What is XML? What is JSON?

A way of formatting data for use with APIs.

There are two common ways of doing this: JSON or XML.

George Clooney in JSON

  "name": "George Timothy Clooney",
  "birthday": "May 6, 1961",
  "age": 54,
  "birthPlace": "Lexington, Kentucky, U.S."

George Clooney in XML

  <name>George Timothy Clooney</name>
  <birthday>May 6, 1961</birthday>
  <birthPlace>Lexington, Kentucky, U.S.</birthPlace>

The Internet works by sending text files around. But what goes in these text files?
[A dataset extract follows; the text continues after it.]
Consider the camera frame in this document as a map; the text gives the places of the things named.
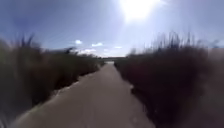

And how do we convert information about an event, person, place or anything else into something a computer can understand?

We use JSON or XML.

JSON versus XML is a bit like a film on the TV versus in a cinema. It's exactly the same film, but it looks different.

When you save an Excel document as CSV, you're changing the format from Excel to CSV, but the data stays the same.

At some point, Microsoft might add the option to save spreadsheets as JSON or XML.

Why is there not just one format?

Because everything in programming is constantly changing and moving forwards.

Everyone thought XML was really cool when it came out. A computer readable way of describing stuff? Awesome!

But then things moved on. Newer programming languages like Ruby wanted more readable alternatives than XML.

JSON has less crap around the data, so that started to take off.

JSON is also designed to be read by JavaScript, and JavaScript has become incredibly popular.

Why does the format matter?

An API is either in JSON format or XML format throughout.

When you get data back, you need to make sense of it. Without knowing the format you can't get at the data.

It's like "unscrambling" a coded message.

Luckily, all programming languages have XML and JSON unscrambling features built in.

What other uses do JSON or XML have?

The most common use is for APIs.

But they can be saved as a file. You can use XML or JSON for a document just like CSV.

Some frameworks use JSON or XML to hold settings, configuration or raw data.